When the pain got worse, someone sent a nurse to give me morphine. I had never had morphine before. It was interesting sensation. First I felt slightly light-headed, then drowsy. I felt at peace. I felt at one with the world, as all my limbs began to grow heavy. I felt the urge to sleep, to dream... to vomit.

Apparently morphine makes some people nauseous. I chundered like there was no tomorrow. It was at that point that I raised my estimation of hospital nurses a thousand fold; anyone who can cheerfully look you in the eye while holding a disposable plastic bedpan under your chin as you throw up into it is the most incredibly devoted medical professional I have ever met.

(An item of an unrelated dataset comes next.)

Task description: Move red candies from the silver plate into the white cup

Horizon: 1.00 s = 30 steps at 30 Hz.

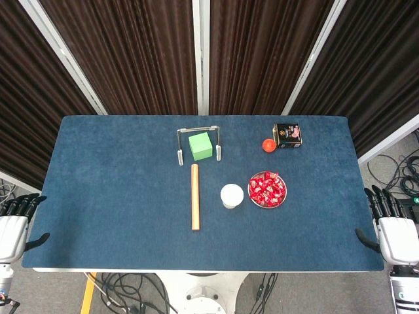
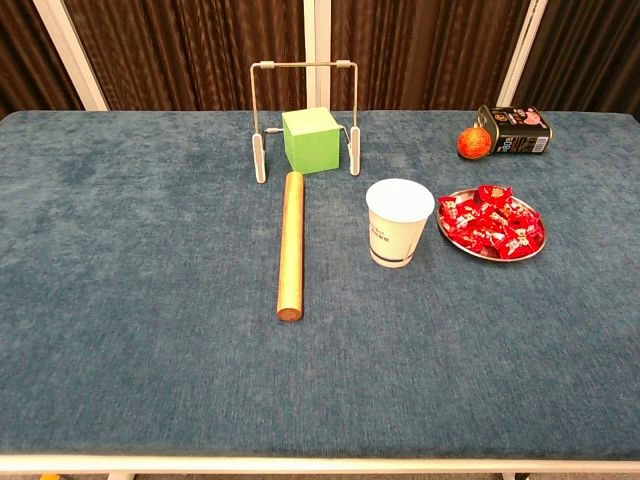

My father and his girlfriend Donna arrived shortly thereafter. "You missed the best part," I told him. We spent a lot of time waiting -- first for the required amount of time for my "Gastroview" exam to pass. By the time they wheeled me in my little hospital gurney to the CAT Scanner, I was so doped up and tired that they could have wheeled me to the morgue, for all I cared. I have to admit, there is something comforting about the fact that you can just recline while people wheel you here and there.

We spent a good two hours -- by then it was 5:00 a.m. -- waiting for the results of the tests. At some point, Donna -- bless her heart -- marched out to find a doctor, demanding, "We're waiting to see a doctor. Aren't there any doctors here?" When one of the physicians told her he'd be with us in a few minutes, she stood there and watched him until he followed her. I can't tell you how much respect I have for that woman right now.

Ultimately, my fun-filled all-nighter of colon inspection, spraying blood, saline drips, arm punctures, and arm hair ripped free by medical tape was over. The doctors concluded that they officially had No Freaking Clue, and decided I must have some sort of stomach infection. The pains were abating, finally, and I was in no mood to argue. "I have to admit," I said as Bader filled out my paperwork, "I was kind of enjoying being carted around everywhere."

"Don't expect that at home," said my wife.